Your copy should match the listing below word for word, with no images in it.

> Data shown
▼

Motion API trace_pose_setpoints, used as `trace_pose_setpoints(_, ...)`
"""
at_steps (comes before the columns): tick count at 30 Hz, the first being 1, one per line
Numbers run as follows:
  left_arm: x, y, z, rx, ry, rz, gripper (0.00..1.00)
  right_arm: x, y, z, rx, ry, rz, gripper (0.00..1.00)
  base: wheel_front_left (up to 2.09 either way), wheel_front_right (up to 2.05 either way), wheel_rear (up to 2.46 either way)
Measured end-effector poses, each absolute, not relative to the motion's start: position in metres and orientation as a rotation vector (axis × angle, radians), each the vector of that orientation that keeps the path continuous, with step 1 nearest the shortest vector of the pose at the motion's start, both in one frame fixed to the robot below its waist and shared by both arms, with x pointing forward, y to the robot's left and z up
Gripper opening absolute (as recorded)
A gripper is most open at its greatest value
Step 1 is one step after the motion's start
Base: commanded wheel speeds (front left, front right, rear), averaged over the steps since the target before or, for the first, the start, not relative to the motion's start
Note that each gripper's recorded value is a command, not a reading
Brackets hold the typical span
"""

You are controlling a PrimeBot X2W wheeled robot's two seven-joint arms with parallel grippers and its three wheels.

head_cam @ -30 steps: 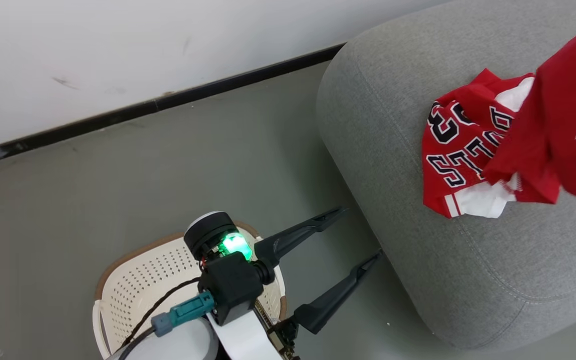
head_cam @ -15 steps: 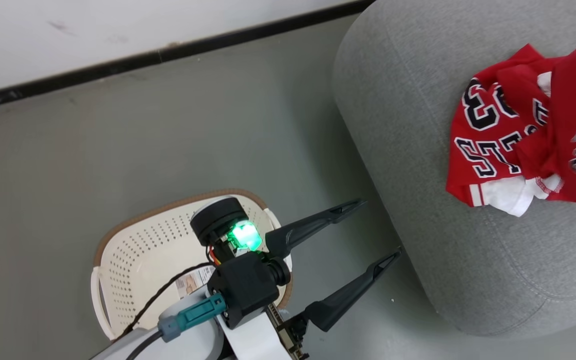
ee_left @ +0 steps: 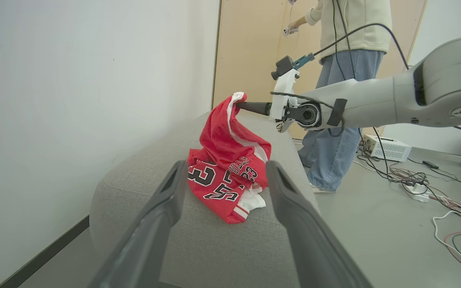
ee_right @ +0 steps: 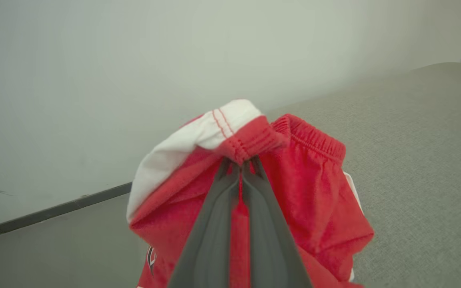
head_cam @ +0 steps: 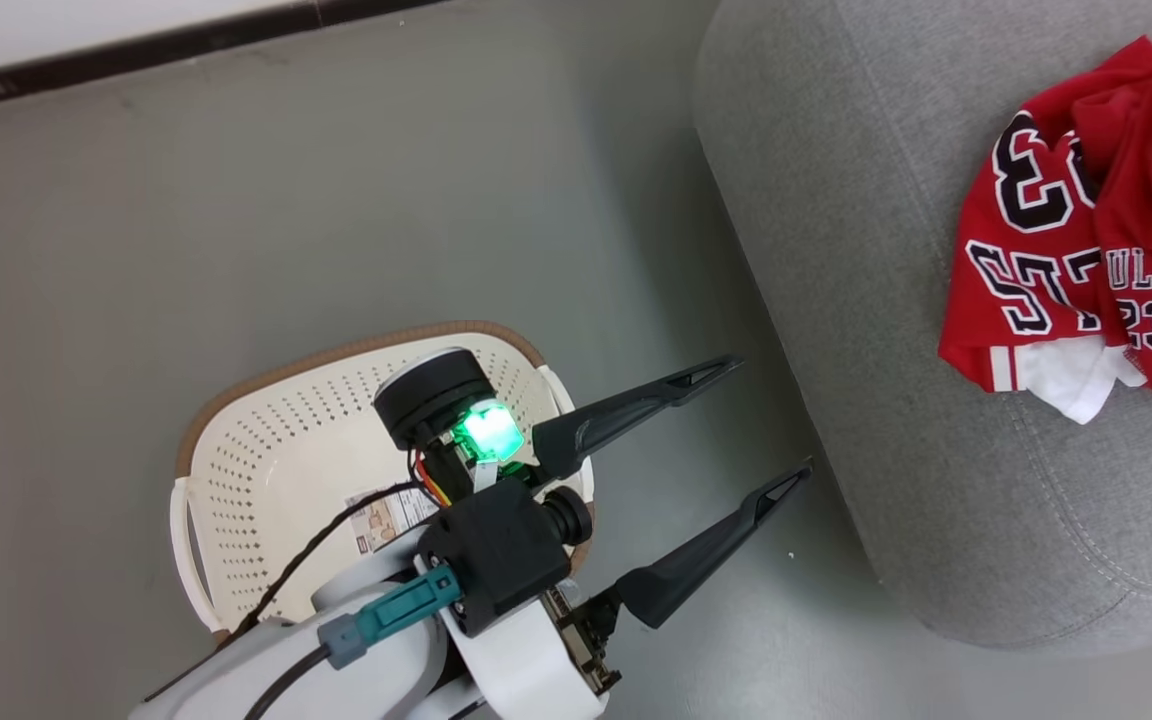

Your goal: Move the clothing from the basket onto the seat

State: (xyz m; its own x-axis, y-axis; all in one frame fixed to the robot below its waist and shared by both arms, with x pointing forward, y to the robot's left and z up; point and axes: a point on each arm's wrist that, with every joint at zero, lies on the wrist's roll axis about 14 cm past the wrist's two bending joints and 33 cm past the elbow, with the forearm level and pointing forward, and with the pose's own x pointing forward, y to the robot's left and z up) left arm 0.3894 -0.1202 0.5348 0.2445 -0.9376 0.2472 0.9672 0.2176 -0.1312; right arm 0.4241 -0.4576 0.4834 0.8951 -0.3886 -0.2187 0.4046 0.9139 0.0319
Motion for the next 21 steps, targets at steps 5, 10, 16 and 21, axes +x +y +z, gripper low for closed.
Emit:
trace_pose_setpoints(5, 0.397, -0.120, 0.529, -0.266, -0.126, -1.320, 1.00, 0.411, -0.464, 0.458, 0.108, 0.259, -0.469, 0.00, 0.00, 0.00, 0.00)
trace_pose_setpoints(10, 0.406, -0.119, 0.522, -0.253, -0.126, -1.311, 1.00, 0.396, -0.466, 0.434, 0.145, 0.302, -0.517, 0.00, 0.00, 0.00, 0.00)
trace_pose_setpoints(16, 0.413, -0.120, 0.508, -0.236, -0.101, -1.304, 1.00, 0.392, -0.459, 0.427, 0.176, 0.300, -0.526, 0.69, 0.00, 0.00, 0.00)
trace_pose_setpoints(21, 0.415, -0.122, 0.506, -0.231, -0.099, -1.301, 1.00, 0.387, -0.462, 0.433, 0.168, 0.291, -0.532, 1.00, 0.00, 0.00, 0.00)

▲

> Task output
Motion API trace_pose_setpoints, used as `trace_pose_setpoints(_, ...)`
"""
at_steps (comes before the columns): tick count at 30 Hz, the first being 1, one per line
Numbers run as follows:
  left_arm: x, y, z, rx, ry, rz, gripper (0.00..1.00)
  right_arm: x, y, z, rx, ry, rz, gripper (0.00..1.00)
  base: wheel_front_left (up to 2.09 either way), wheel_front_right (up to 2.05 either way), wheel_rear (up to 2.46 either way)
Measured end-effector poses, each absolute, not relative to the motion's start: position in metres and orientation as a rotation vector (axis × angle, radians), each the vector of that orientation that keeps the path continuous, with step 1 nearest the shortest vector of the pose at the motion's start, both in one frame fixed to the robot below its waist and shared by both arms, with x pointing forward, y to the robot's left and z up
Gripper opening absolute (as recorded)
A gripper is most open at its greatest value
Step 1 is one step after the motion's start
Base: commanded wheel speeds (front left, front right, rear), averaged over the steps since the target before or, for the first, the start, not relative to the motion's start
Note that each gripper's recorded value is a command, not a reading
Brackets hold the typical span
"""

You are controlling a PrimeBot X2W wheeled robot's two seven-joint arms with parallel grippers and its three wheels.

head_cam @ -30 steps: 
head_cam @ -15 steps: 
ee_left @ +0 steps: 
ee_right @ +0 steps: 
head_cam @ +0 steps: 

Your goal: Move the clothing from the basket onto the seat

State: (xyz m; its own x-axis, y-axis; all in one frame fixed to the robot below its waist and shared by both arms, with x pointing forward, y to the robot's left and z up; point and axes: a point on each arm's wrist that, with every joint at zero, lies on the wrist's roll axis about 14 cm past the wrist's two bending joints and 33 cm past the elbow, with the forearm level and pointing forward, and with the pose's own x pointing forward, y to the robot's left and z up) left arm 0.3894 -0.1202 0.5348 0.2445 -0.9376 0.2472 0.9672 0.2176 -0.1312; right arm 0.4241 -0.4576 0.4834 0.8951 -0.3886 -0.2187 0.4046 0.9139 0.0319
Motion for the next 21 steps, targets at steps 5, 10, 16 and 21, axes +x +y +z, gripper low for closed.
Emit:
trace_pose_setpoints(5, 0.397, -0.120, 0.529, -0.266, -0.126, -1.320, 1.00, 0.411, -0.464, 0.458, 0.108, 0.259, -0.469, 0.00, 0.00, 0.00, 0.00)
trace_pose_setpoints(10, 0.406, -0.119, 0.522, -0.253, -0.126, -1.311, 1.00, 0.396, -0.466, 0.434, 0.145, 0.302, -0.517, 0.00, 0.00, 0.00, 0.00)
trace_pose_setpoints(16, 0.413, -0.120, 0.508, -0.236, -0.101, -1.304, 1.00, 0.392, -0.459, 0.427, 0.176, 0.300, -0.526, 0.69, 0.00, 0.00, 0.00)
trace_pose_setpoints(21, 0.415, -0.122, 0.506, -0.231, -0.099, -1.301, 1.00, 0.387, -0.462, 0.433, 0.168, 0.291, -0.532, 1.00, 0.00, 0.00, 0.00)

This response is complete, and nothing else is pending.